▶ Provided data:
=== Section Start ===

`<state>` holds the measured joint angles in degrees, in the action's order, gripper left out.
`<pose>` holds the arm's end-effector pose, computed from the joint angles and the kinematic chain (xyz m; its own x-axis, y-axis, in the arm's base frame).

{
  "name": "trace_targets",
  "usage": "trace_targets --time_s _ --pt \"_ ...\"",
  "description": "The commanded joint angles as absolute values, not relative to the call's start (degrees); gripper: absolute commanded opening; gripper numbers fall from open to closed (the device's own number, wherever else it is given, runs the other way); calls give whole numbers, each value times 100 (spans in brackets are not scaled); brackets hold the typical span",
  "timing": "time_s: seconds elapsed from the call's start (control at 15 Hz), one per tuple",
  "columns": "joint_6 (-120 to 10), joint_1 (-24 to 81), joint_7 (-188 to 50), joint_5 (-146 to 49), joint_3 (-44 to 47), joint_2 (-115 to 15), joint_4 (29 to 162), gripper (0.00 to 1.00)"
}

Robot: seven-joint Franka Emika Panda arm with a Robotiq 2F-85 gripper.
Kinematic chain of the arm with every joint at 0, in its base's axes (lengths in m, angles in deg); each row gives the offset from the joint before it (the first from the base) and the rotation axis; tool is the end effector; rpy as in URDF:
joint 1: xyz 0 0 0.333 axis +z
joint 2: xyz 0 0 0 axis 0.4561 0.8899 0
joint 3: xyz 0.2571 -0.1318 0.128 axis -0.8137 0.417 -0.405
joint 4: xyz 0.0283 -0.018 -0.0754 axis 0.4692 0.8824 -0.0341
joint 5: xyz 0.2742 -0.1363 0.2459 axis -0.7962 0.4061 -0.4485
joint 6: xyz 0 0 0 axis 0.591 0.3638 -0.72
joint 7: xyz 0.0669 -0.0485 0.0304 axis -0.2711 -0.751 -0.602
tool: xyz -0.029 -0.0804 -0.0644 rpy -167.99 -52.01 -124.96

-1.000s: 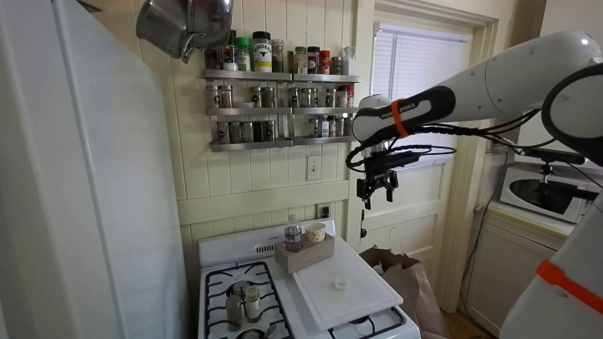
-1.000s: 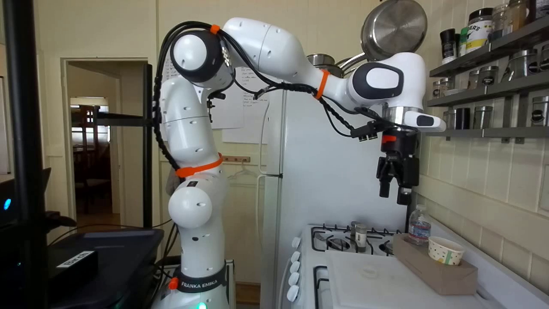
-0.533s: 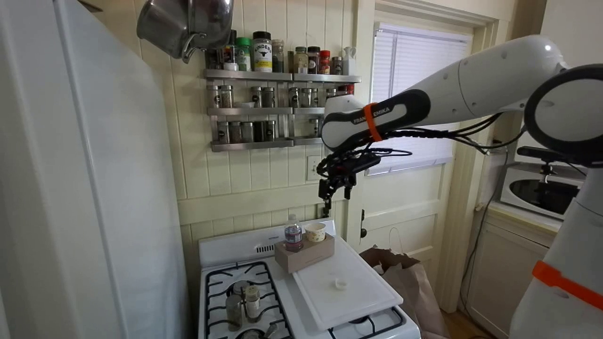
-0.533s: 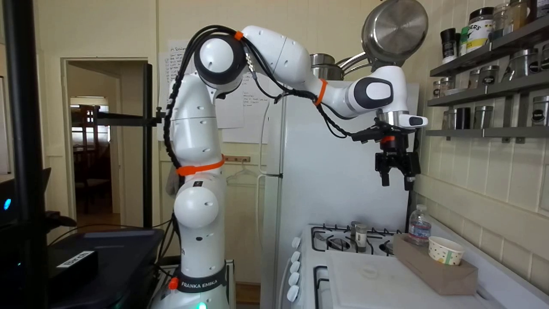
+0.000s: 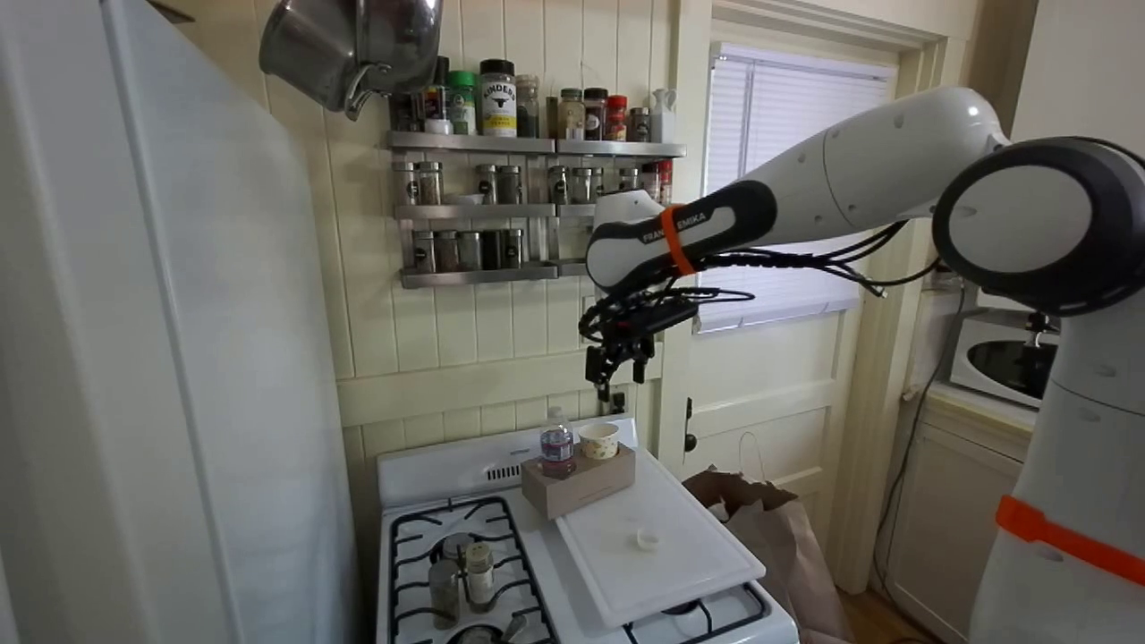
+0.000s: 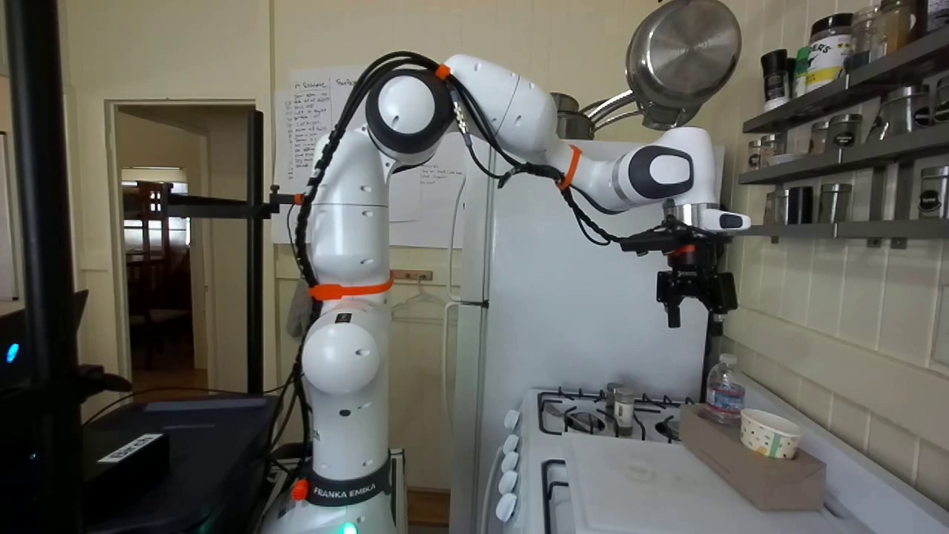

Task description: Place the water bottle on the top left stove plate and move the spice bottle onto the chopping board

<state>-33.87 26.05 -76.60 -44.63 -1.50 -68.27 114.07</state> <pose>0.5558 -0.0243 0.5042 0.9954 0.0691 0.0663 0.0612 -0.9914 0.1158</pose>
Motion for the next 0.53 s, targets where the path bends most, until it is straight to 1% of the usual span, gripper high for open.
trace_targets --time_s 0.0,0.47 --pt "-3636 2534 -7580 -4890 -48 -6542 11264 100" --pt "-4356 2598 -7839 -5123 -128 -5865 10776 100"
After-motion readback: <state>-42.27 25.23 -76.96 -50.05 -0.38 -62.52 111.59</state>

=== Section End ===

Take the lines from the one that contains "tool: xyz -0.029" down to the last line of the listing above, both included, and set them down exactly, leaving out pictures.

▶ Completed exercise:
tool: xyz -0.029 -0.0804 -0.0644 rpy -167.99 -52.01 -124.96

-1.000s: 
-1.000s: 
-0.533s: 
-0.533s: 
+0.000s: 
+0.000s: 

Task description: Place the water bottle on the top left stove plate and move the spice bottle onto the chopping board

<state>-33.87 26.05 -76.60 -44.63 -1.50 -68.27 114.07</state> <pose>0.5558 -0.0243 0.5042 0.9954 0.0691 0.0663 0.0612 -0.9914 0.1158</pose>
Motion for the next 0.53 s, targets where the path bends most, until it is straight to 1% of the usual span, gripper high for open.
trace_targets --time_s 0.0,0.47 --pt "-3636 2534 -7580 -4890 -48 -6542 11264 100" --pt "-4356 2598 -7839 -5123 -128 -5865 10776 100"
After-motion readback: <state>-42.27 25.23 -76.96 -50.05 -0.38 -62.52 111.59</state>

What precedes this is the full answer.